··· EXERCISE INPUT

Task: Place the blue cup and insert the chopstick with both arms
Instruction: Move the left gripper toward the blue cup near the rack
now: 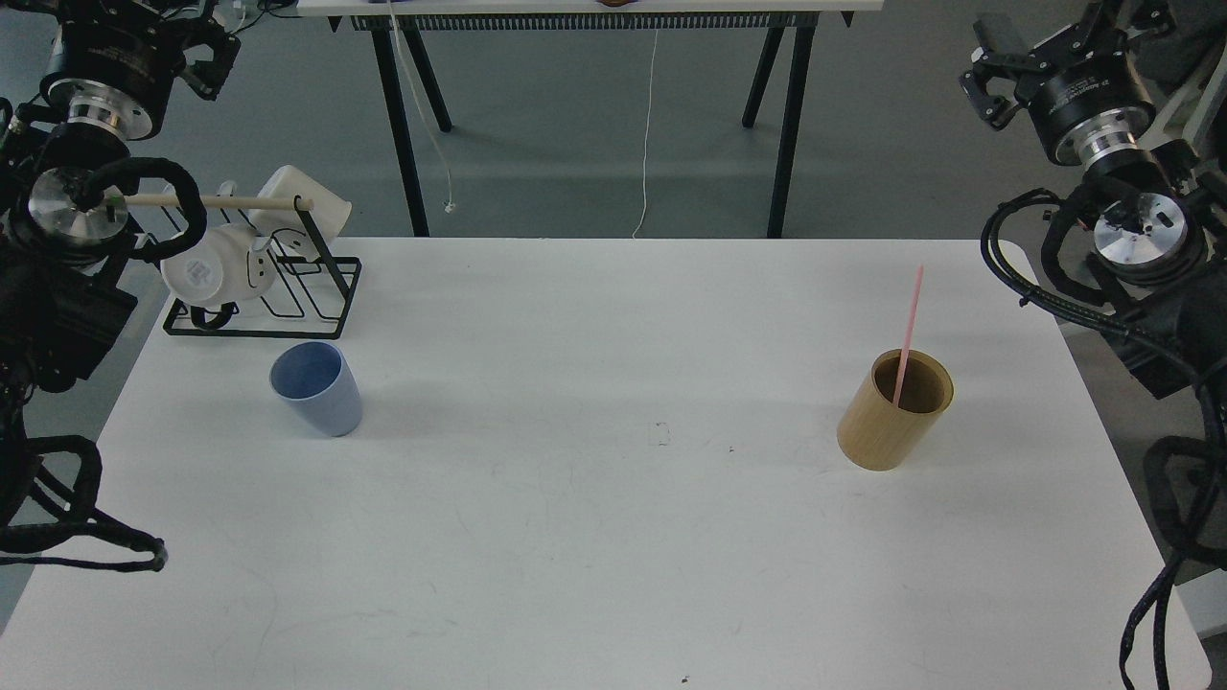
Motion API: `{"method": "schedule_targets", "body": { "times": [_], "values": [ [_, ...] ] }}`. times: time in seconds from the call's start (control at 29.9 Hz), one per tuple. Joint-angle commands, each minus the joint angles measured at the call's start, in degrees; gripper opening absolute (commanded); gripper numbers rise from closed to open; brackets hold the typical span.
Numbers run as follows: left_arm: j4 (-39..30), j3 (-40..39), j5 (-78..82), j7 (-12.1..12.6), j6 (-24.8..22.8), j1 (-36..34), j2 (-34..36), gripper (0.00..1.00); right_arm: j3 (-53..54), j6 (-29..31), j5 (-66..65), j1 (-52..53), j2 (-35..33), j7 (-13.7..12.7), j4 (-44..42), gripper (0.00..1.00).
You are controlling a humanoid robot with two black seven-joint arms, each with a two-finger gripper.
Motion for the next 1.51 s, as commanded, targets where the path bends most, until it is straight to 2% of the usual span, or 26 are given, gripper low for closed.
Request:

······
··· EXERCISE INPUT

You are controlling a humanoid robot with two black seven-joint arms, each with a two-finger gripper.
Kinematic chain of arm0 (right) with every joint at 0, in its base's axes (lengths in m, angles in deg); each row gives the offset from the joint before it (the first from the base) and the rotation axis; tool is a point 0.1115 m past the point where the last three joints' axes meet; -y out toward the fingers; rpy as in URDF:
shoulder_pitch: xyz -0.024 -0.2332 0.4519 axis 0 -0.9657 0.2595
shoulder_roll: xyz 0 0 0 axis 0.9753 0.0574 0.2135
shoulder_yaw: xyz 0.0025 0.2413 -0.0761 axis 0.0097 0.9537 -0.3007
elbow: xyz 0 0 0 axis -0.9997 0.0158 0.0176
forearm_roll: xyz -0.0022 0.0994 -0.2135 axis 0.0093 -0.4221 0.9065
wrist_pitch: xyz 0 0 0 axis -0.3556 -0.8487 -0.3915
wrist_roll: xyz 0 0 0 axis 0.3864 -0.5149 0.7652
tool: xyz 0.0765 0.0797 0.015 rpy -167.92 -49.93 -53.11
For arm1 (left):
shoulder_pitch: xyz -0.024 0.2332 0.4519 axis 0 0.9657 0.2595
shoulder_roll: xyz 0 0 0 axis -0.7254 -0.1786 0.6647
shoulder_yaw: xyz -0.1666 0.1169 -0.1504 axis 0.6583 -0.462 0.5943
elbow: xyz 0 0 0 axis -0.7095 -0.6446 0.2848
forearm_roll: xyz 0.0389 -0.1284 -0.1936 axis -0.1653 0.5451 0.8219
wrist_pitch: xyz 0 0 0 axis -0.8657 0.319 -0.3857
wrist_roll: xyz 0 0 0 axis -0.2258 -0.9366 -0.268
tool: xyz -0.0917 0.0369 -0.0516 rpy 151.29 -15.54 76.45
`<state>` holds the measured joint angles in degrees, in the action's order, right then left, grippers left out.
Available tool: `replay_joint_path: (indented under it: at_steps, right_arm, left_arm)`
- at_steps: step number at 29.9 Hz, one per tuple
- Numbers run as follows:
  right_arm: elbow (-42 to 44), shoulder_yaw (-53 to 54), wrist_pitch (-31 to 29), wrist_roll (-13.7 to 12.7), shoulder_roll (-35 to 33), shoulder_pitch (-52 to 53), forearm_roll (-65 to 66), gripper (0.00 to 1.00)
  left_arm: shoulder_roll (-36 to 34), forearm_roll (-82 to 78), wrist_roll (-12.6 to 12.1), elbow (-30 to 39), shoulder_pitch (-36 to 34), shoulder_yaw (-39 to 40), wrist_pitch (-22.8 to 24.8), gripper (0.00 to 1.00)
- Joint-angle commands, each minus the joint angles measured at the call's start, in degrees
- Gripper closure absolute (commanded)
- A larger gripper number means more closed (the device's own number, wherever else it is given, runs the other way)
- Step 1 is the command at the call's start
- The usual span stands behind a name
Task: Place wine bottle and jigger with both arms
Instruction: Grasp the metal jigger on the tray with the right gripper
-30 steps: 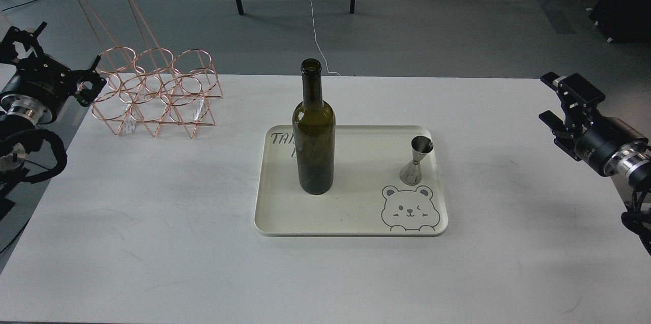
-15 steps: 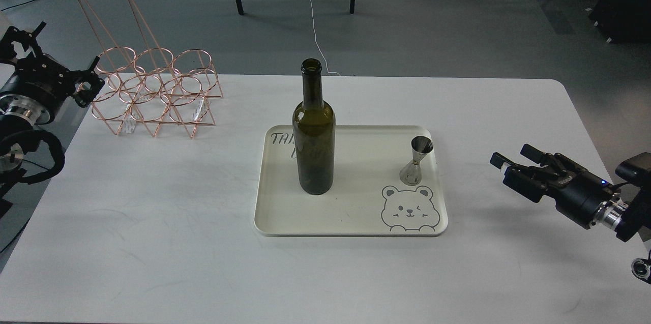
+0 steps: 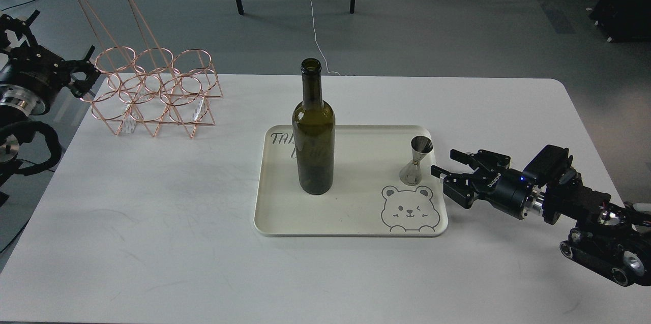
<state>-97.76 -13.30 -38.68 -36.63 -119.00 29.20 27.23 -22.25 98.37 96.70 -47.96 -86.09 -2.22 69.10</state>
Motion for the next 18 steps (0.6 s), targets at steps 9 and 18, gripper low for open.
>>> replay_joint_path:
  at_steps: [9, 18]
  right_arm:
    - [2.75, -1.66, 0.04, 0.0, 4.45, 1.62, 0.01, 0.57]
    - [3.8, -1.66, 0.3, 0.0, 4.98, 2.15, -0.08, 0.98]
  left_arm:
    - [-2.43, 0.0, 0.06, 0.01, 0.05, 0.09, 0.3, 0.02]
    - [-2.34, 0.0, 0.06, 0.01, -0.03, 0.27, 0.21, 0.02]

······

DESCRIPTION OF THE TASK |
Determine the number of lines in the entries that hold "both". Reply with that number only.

ANSWER AREA |
2